# Task brief
Retype every line of the data, keeping each word exactly.

# Dataset section

■ ■ ■ ■ ■

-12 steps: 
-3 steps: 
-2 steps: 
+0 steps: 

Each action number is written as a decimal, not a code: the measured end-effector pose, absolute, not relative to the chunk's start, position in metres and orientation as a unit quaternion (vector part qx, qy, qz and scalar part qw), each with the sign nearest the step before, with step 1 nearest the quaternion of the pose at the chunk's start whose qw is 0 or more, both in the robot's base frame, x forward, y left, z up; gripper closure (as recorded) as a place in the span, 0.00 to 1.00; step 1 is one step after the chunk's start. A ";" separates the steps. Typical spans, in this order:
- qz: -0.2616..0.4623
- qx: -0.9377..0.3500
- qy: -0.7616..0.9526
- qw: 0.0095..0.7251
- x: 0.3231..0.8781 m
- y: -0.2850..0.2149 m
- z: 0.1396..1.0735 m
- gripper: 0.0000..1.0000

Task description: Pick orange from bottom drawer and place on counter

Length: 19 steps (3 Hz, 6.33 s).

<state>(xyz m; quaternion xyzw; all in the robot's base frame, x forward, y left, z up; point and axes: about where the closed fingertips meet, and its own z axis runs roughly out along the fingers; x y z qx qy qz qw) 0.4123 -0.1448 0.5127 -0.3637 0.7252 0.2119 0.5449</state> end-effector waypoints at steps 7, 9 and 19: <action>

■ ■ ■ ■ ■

# Finished exercise
-12 steps: 
-3 steps: 
-2 steps: 
+0 steps: 

Each action number is written as a decimal, not a code: the measured end-effector pose, absolute, not relative to the chunk's start, position in metres and orientation as a unit quaternion (vector part qx, qy, qz and scalar part qw), each with the sign nearest the step before, with step 1 nearest the quaternion of the pose at the chunk's start whose qw is 0 or more, both in the robot's base frame, x forward, y left, z up; gripper closure (as recorded) as a place in the span, 0.00 to 1.00; step 1 is one step after the chunk's start. A ";" separates the steps. Typical spans, in this order:
- qz: -0.2616..0.4623
- qx: -0.9377..0.3500
- qy: -0.7616..0.9526
- qw: 0.0095..0.7251
- x: 0.3231..0.8781 m
- y: -0.2850..0.2149 m
- z: 0.1396..1.0735 m
- gripper: 0.0000..1.0000

Task description: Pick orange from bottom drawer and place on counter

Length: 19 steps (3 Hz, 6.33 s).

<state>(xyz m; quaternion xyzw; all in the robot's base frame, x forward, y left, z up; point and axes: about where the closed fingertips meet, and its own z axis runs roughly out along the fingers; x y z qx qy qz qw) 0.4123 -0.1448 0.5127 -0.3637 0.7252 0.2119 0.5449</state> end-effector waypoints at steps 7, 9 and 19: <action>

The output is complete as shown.